What to do: The data shown below should all be retyped exactly.

Supplied material:
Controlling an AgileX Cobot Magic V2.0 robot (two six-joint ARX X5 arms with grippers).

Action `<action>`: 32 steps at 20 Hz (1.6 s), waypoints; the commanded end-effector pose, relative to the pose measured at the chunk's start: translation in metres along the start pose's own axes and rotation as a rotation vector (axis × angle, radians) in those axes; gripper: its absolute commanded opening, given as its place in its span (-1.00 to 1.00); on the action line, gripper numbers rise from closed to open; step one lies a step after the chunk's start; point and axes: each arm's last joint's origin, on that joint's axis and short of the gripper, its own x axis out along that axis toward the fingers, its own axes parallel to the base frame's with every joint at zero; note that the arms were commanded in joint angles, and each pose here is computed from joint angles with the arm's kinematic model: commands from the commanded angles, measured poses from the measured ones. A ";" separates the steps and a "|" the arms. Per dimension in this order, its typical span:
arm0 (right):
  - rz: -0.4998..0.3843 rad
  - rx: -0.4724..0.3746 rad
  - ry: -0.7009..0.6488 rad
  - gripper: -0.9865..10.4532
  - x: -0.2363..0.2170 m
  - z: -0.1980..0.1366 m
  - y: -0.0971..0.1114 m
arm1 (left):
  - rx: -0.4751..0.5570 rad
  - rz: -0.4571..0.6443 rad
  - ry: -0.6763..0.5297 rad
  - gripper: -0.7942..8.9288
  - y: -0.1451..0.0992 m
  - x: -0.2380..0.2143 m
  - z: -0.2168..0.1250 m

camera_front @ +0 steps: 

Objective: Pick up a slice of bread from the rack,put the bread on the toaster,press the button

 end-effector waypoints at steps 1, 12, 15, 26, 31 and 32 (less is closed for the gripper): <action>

Result below:
Controlling an AgileX Cobot Magic V2.0 robot (two six-joint ARX X5 arms with grippers).

Action `<action>`: 32 steps at 20 Hz (1.6 s), waypoints; the commanded end-effector pose, relative to the pose measured at the chunk's start: translation in metres along the start pose's own axes and rotation as a rotation vector (axis × angle, radians) in those axes; gripper: its absolute commanded opening, given as its place in its span (-1.00 to 1.00); on the action line, gripper numbers rise from closed to open; step one lies a step after the chunk's start; point and axes: each arm's last joint's origin, on that joint's axis and short of the gripper, its own x axis out along that axis toward the fingers, its own axes parallel to the base frame's with every joint at zero; note that the arms were commanded in joint angles, and each pose here is computed from joint angles with the arm's kinematic model: commands from the commanded angles, measured poses from the measured ones. A ";" separates the steps and a "|" the arms. Per dimension in this order, its typical span:
arm0 (right):
  - rz: -0.4998..0.3843 rad
  - rx: -0.4724..0.3746 rad
  - ry: -0.7009..0.6488 rad
  - gripper: -0.9865..10.4532
  - x: -0.2363..0.2170 m
  - z: -0.1980..0.1366 m
  - y: -0.0971..0.1114 m
arm1 (left):
  - rx: -0.4751..0.5570 rad
  - rz: -0.4571..0.6443 rad
  - ry: -0.6763..0.5297 rad
  - gripper: -0.7942..8.9288
  - y: -0.1451..0.0992 m
  - x: -0.2380..0.2143 m
  - z: -0.2168..0.1250 m

camera_front @ +0 steps: 

Objective: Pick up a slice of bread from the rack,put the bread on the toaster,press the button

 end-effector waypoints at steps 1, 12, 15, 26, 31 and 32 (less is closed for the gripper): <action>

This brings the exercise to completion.